Vaginismus Pain Books
March 28, 2016 at 12:00 am #18920
Hi all. In an excellent Blog, several books are highlighted that discuss vaginismus and pelvic pain
“When Sex Seems Impossible. Stories of Vaginismus
By Peter Pacik, 2010
This is an excellent book about vaginismus. The book explores possible causes of vaginismus, the history of vaginismus, and various treatment options. It is weak in that it does not outline the most common treatments for vaginismus: dilators and physical therapy. Rather, it focuses exclusively on the use of Botox treatment, which is a last resort, but can be important for cases where dilation is unsuccessful.
When Sex Hurts: A Woman’s Guide to Banishing Sexual Pain
By Andrew Goldstein, 2011
Painful intercourse is a condition many women suffer with in embarrassment and silence. This book dispenses with myths and outlines a myriad of causes which can contribute. It may not give you all the answers, but it will give you information and vocabulary to get the help you need.
Healing Pelvic Pain
By Amy Stein, 2008
If you suffer from an agonizing and emotionally stressful pelvic floor disorder, including pelvic pain, irritable bowel syndrome, endometriosis, prostatitis, incontinence, or discomfort during sex, urination, or bowel movements, it’s time to alleviate your symptoms and start healing–without drugs or surgery. Natural cures, in the form of exercise, nutrition, massage, and self-care therapy, focus on the underlying cause of your pain, heal your condition, and stop your pain forever.”

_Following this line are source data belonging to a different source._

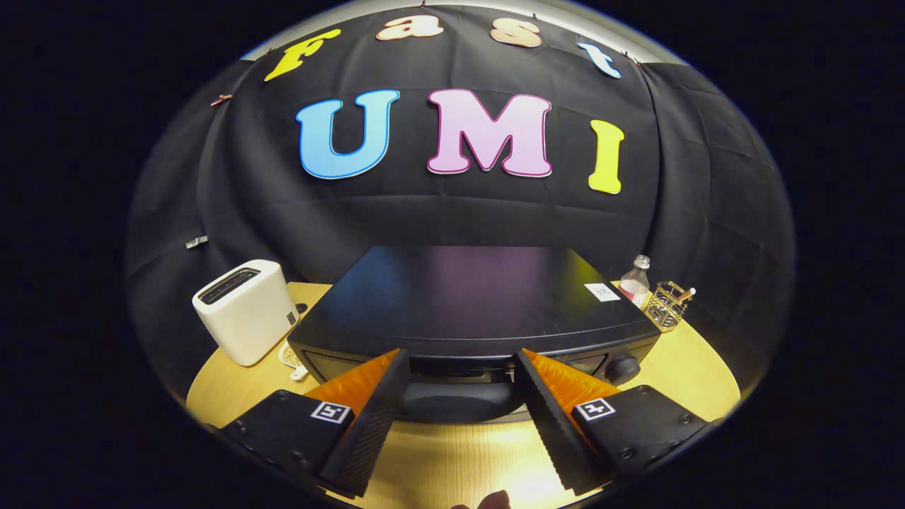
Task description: Open the toaster oven, put the food inside, and close the toaster oven door.
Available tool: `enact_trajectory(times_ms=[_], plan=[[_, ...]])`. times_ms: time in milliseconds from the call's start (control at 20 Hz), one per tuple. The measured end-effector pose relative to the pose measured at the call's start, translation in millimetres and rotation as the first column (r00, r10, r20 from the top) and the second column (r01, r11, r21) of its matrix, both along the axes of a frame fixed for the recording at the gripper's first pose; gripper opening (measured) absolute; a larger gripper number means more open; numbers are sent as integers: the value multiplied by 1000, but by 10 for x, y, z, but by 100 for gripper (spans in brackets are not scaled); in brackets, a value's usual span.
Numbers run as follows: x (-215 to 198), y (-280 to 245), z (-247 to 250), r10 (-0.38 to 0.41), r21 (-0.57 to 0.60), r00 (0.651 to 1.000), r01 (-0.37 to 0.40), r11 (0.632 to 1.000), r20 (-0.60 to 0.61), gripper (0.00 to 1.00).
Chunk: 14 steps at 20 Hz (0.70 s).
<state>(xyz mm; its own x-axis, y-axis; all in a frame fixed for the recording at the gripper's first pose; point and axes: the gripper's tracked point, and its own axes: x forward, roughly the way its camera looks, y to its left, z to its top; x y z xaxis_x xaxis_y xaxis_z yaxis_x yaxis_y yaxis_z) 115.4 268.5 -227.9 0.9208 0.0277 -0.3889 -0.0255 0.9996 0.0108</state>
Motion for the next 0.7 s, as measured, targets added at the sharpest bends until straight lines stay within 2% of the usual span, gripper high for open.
enact_trajectory(times_ms=[700], plan=[[-970,-70,-520,26,9,987,-25,1000,-156,99]])
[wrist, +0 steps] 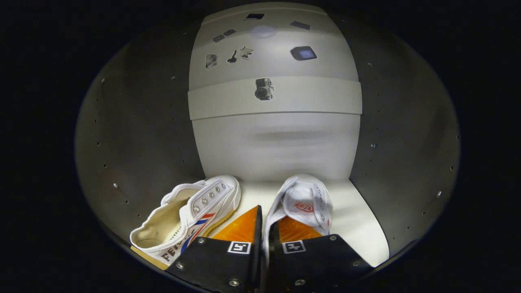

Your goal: Open the shoe cabinet door, grab the shoes and put them into the shoe cabinet, then close the shoe cabinet door.

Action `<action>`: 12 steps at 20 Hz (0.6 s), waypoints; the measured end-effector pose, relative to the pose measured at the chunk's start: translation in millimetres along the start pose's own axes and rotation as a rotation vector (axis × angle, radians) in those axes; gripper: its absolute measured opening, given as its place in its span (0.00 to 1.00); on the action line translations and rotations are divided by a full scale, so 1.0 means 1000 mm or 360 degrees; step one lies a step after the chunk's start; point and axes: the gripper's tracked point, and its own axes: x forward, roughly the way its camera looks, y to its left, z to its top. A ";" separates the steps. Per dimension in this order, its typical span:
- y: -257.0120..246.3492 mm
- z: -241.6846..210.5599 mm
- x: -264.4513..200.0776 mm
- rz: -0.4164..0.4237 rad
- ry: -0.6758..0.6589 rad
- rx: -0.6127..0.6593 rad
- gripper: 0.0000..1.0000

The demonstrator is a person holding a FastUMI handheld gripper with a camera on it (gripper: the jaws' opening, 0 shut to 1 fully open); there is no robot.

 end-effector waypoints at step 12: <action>0.039 0.013 -0.123 -0.0094 -0.0148 -0.0189 0.81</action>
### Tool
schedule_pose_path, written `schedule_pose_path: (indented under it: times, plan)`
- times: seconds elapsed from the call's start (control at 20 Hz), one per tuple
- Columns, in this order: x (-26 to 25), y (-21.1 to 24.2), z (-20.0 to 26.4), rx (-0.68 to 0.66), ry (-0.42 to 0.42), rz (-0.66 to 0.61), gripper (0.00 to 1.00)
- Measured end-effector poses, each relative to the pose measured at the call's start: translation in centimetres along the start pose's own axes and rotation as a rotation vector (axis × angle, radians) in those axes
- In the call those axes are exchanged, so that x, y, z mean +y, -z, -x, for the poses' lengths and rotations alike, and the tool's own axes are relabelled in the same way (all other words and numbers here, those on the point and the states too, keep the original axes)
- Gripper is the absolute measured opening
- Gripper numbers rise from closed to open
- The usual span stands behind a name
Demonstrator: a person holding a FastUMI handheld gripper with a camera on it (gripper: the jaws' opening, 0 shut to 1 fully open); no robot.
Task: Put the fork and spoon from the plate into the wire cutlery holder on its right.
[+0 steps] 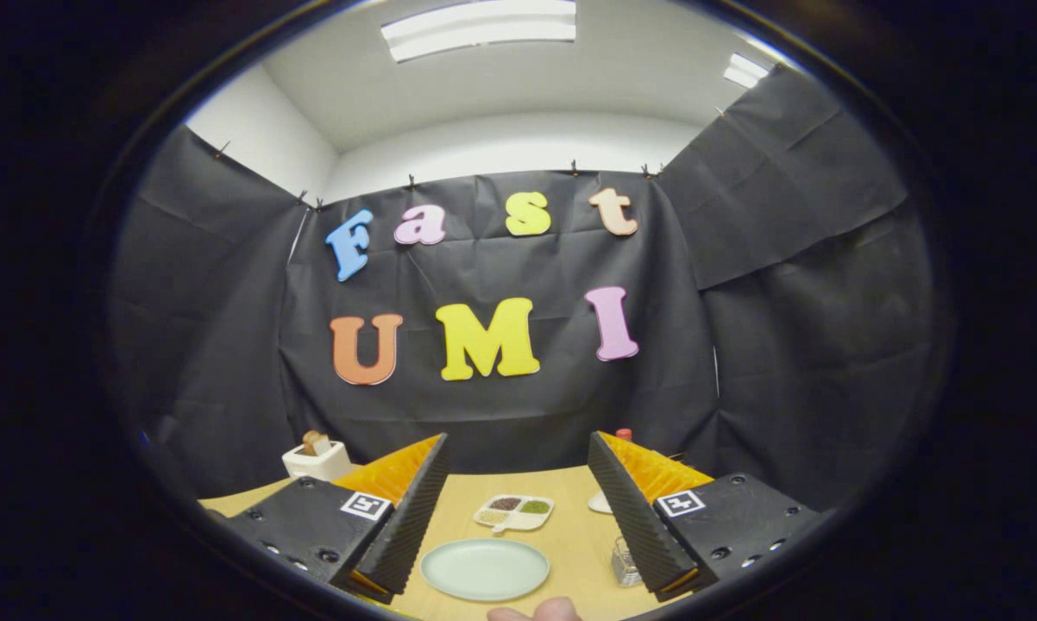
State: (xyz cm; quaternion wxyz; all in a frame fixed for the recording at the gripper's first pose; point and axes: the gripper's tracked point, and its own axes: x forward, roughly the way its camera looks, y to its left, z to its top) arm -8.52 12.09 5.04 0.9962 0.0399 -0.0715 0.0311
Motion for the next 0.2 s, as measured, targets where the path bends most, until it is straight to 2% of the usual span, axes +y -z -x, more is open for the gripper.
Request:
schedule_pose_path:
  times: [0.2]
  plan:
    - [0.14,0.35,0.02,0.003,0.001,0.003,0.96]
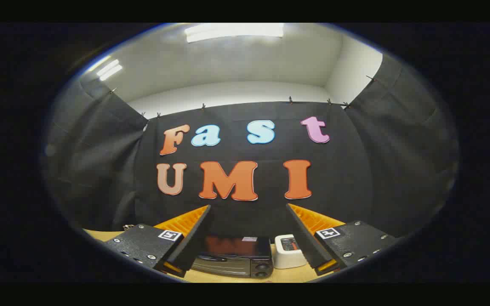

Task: Open the toaster oven, put the food inside, and close the toaster oven door.

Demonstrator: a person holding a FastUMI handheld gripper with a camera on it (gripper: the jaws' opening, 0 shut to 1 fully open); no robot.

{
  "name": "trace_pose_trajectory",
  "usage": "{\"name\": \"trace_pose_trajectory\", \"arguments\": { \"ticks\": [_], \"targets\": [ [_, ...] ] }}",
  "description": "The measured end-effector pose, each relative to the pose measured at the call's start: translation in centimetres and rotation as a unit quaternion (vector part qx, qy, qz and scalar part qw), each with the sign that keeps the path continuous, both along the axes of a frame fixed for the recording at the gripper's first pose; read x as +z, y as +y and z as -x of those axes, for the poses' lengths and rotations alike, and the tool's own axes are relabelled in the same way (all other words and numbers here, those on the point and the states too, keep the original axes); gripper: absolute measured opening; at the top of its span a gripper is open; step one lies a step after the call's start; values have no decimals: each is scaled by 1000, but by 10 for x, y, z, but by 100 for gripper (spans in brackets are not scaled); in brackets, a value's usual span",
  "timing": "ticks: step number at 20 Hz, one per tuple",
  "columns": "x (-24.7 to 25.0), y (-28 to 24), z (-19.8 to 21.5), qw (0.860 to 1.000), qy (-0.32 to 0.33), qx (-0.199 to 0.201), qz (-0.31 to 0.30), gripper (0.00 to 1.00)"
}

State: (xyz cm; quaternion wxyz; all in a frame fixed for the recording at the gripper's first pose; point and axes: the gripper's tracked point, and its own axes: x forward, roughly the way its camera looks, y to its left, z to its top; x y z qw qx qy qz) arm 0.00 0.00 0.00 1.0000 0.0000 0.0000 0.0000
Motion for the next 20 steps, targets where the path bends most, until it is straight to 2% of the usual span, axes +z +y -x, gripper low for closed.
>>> {"name": "trace_pose_trajectory", "arguments": {
  "ticks": [5,7,15,20],
  "targets": [
    [-10,4,6,1000,16,3,-3,99],
    [-9,-1,8,1000,13,-4,1,99],
    [2,15,10,1000,0,10,11,99],
    [-23,31,0,999,31,25,-4,99]
  ]
}}
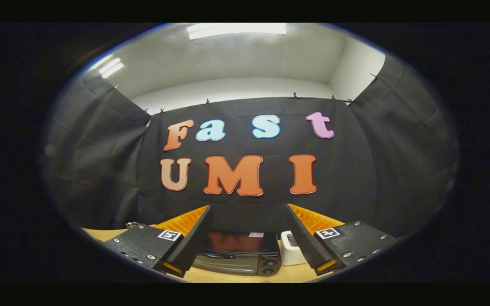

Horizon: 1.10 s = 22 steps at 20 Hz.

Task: Open the toaster oven, put the food inside, and close the toaster oven door.

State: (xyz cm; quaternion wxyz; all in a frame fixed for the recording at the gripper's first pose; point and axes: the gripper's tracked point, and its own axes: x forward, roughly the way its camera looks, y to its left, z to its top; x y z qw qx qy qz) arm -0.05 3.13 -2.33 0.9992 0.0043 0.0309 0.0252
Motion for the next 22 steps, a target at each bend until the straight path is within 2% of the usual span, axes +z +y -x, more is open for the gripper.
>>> {"name": "trace_pose_trajectory", "arguments": {
  "ticks": [8,16,22],
  "targets": [
    [-84,20,-18,996,87,10,-10,99],
    [-170,65,-37,984,171,40,-14,99],
    [-214,73,-54,980,197,17,-13,99]
  ]
}}
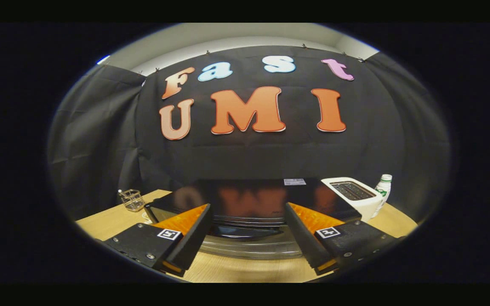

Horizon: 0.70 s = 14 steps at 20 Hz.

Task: Open the toaster oven, put the food inside, and close the toaster oven door.

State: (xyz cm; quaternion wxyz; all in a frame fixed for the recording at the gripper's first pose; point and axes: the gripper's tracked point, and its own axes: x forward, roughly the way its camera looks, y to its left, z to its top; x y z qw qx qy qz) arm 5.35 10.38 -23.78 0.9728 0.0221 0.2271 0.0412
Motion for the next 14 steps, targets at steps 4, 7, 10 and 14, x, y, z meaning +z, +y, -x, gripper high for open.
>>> {"name": "trace_pose_trajectory", "arguments": {
  "ticks": [4,7,10,14],
  "targets": [
    [-4,-2,-10,999,-25,-11,28,99],
    [-5,-1,-9,999,-41,-10,31,99],
    [-5,0,-4,999,-45,-1,23,95],
    [0,2,10,998,-56,8,14,92]
  ]
}}
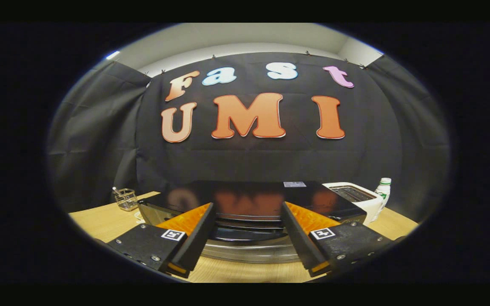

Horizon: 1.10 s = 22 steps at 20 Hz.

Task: Open the toaster oven, put the food inside, and close the toaster oven door.

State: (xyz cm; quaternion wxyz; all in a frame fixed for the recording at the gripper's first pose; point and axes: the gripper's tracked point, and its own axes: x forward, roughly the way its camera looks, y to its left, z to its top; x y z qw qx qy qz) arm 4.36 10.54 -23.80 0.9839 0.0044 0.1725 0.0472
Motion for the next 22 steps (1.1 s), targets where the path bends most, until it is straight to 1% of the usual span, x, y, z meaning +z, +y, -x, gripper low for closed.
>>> {"name": "trace_pose_trajectory", "arguments": {
  "ticks": [2,3,4,5,9,13,17,19,20,22],
  "targets": [
    [1,2,11,1000,-3,8,-3,91],
    [0,2,20,1000,8,8,-18,91],
    [1,3,27,1000,8,17,-13,89],
    [1,3,37,999,17,25,-15,87],
    [-7,8,70,996,64,57,-39,88],
    [-22,9,111,987,133,76,-56,87],
    [-40,12,132,977,178,92,-73,87],
    [-55,14,142,970,211,92,-79,86],
    [-65,11,153,966,230,90,-83,86],
    [-75,6,162,962,246,81,-83,86]
  ]
}}
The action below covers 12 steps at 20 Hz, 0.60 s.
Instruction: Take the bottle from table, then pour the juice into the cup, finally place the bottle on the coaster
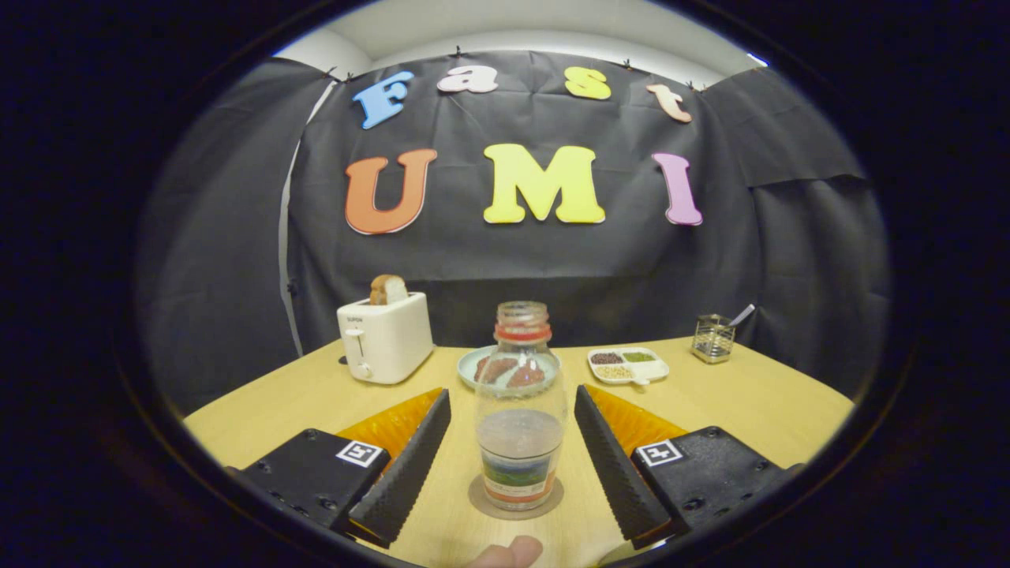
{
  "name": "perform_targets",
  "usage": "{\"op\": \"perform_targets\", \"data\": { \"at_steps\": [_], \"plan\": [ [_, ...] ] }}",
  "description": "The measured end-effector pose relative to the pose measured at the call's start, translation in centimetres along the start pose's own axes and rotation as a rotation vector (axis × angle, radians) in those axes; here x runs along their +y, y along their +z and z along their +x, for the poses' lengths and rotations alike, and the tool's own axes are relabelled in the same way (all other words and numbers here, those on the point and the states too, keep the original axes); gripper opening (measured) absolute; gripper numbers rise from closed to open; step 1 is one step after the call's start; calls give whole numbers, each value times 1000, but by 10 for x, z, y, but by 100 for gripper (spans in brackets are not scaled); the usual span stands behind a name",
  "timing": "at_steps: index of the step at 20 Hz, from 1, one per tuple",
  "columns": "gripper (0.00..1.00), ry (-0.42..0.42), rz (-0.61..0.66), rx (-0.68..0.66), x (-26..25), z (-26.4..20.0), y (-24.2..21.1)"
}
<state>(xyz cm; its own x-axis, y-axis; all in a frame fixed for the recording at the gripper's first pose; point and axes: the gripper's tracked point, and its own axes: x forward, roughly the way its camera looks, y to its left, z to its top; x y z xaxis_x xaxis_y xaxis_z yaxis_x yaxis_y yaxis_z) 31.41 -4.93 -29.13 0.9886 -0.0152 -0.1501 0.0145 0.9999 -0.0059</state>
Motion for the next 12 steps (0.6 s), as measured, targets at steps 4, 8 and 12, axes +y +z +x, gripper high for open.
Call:
{"op": "perform_targets", "data": {
  "at_steps": [4, 8, 12],
  "plan": [
    [100, -1, -18, -36, 3, -40, 46],
    [100, 42, 2, -32, 12, -83, 76],
    [100, 8, -51, -38, 4, -131, 104]
  ]
}}
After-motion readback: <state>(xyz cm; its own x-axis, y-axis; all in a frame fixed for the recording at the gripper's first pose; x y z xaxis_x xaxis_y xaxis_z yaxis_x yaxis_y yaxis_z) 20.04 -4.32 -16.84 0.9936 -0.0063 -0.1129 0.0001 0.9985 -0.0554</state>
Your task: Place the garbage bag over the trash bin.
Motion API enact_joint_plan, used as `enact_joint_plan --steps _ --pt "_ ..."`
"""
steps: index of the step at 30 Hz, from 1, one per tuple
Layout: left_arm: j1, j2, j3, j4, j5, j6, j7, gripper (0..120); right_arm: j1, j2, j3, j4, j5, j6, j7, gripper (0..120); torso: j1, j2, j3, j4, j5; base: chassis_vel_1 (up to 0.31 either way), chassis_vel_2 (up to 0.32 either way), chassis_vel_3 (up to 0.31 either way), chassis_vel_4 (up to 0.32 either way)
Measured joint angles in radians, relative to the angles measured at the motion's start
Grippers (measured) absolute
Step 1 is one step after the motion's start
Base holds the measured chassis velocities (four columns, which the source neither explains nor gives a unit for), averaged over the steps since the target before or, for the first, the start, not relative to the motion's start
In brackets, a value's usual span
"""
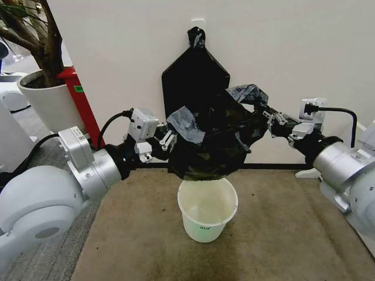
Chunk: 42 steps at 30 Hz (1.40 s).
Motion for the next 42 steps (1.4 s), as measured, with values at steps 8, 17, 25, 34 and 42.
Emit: enact_joint_plan --steps 8,17,25,34,42 --pt "-0.079 -0.049 0.141 0.076 0.022 0.0 0.08 0 -0.058 0.051 -0.063 -0.001 -0.048 0.0 0.004 0 0.0 0.0 0.0 0.0002 0.0002 0.0 0.0 0.0 0.0" --pt "-0.557 -0.282 0.544 0.236 -0.009 0.01 0.074 0 -0.104 0.049 -0.007 -0.001 -0.037 0.0 0.006 0 0.0 0.0 0.0 -0.0009 0.0007 0.0 0.0 0.0 0.0" --pt "-0.623 -0.346 0.609 0.282 -0.022 0.007 0.035 0 -0.161 0.067 0.035 -0.001 -0.037 -0.001 0.007 0 0.0 0.0 0.0 -0.0003 0.0001 0.0 0.0 0.0 0.0" --pt "-0.447 -0.255 0.501 0.248 0.009 -0.014 0.033 0 -0.191 0.074 0.044 -0.001 -0.063 -0.003 0.014 0 0.0 0.0 0.0 0.0004 -0.0003 0.0 0.0 0.0 0.0" --pt "-0.379 -0.307 0.51 0.321 0.076 -0.052 0.1 0 -0.169 0.073 0.02 -0.001 -0.069 -0.004 0.013 0 0.0 0.0 0.0 0.0001 0.0 0.0 0.0 0.0 0.0"
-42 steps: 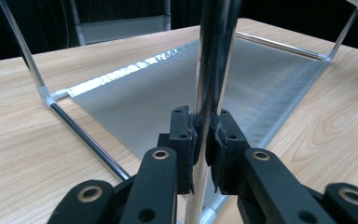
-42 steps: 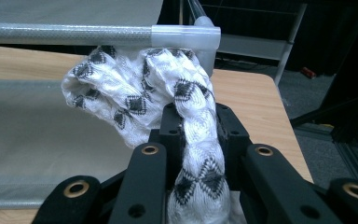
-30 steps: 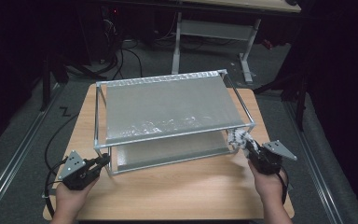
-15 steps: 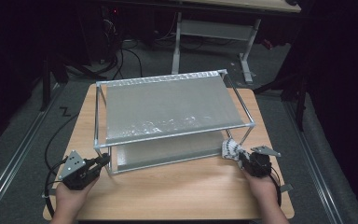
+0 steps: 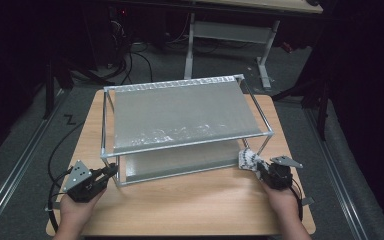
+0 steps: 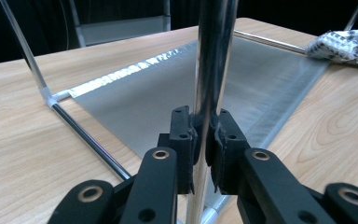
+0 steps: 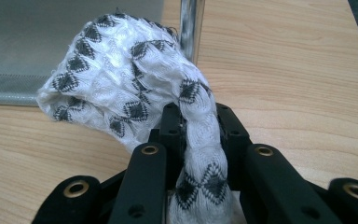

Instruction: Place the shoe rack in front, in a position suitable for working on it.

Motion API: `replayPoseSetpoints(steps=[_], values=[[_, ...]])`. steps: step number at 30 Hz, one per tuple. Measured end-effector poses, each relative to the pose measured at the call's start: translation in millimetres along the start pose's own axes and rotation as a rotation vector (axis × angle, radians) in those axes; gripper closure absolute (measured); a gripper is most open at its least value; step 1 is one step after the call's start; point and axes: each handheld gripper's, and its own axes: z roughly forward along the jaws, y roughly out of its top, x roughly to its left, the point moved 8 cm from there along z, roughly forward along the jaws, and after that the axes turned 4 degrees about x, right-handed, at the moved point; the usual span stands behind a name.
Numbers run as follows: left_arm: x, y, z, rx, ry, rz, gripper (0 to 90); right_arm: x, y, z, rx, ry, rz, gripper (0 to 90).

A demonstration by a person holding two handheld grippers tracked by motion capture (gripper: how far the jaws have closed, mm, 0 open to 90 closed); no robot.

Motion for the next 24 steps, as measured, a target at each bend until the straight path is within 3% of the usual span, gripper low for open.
replayPoseSetpoints(steps=[10, 16, 21, 24], values=[[19.1, -0.7, -1.9, -0.005, 0.055, -0.033, 80.8, 2.8, -0.9, -6.7, -0.010, -0.012, -0.021, 76.3], [33.5, -1.2, -2.4, -0.016, 0.081, -0.065, 80.6, -12.7, -5.3, -19.4, -0.029, -0.062, -0.016, 76.4], [48.1, -3.3, -6.8, -0.029, 0.118, -0.112, 80.2, -26.1, -6.3, -28.0, -0.045, -0.082, 0.034, 76.8], [52.4, -4.5, -10.1, -0.031, 0.136, -0.127, 80.0, -29.6, -3.7, -32.4, -0.068, -0.101, 0.040, 76.7]])
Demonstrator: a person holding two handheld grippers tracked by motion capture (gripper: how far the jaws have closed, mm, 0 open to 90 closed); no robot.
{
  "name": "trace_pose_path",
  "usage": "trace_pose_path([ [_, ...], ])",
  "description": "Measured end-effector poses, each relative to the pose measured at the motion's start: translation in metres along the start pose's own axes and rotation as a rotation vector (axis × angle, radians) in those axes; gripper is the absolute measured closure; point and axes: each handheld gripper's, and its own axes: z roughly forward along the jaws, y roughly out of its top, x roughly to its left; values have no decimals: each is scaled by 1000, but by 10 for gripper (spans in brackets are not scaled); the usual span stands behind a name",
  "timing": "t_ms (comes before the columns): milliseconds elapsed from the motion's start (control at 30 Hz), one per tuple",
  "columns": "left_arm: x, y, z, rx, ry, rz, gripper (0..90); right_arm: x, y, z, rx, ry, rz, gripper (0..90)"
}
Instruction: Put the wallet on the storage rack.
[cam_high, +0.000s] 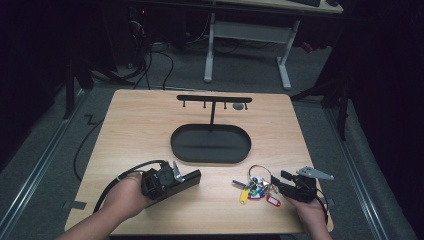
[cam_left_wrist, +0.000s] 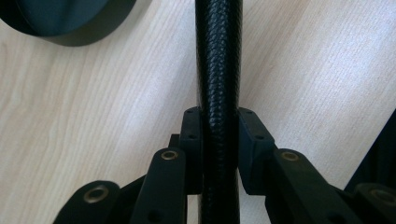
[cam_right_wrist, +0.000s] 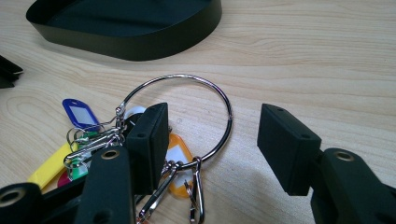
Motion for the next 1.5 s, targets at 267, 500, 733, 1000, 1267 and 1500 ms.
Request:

Have you read them and what are your thoughts? Are there any further books that you would suggest?August 22, 2017 at 12:59 pm #21737
Helen Leff, LMSWModerator
Hi everyone, I want to add a recent book to the list: Sex Without Pain by Heather Jeffcoat, DPT. It’s a self treatment guide and is especially helpful if you can’t find pelvic floor physical therapy near by or can’t afford it. Hope you find it useful.December 6, 2017 at 8:37 pm #22212
This is an excellent recommendation Helen. In a prior Forum thread surrounding Dilating Frustration, Heather Jeffcoat has written:
“As you are working on getting the largest size pain-free, feel very proud that you are this far and were able to get there on your own. Women often report this plateau on the largest size. You are likely just missing some more active stretching techniques for your pelvic floor muscles, which could be the key to you becoming pain-free. In my approach, I believe that simply inserting a dilator for 10 minutes at a time isn’t the best way to stretch these muscles. Think about other muscles in your body…would you stretch your neck and hold it for 10 minutes? I don’t believe your vaginal/pelvic floor muscles should be treated any differently than other muscles in your body. They will respond quicker if you approach them more like they are muscles (because they are). I’ve outlined a series of stretches you can do, in an order that gets the muscles responding quickly to the dilators, in my book (Thank you for the mention, Dr. Pacik). I’m a physical therapist and use my orthopaedic background to get women’s muscles quickly on a healing path and pushing past plateaus such as the one you have reached. Since you’ve mainly been inserting and holding, there are many other ways you can use your dilators that will likely lead to you achieving pain-free intercourse as well. I would try these out and you will likely achieve your goals.”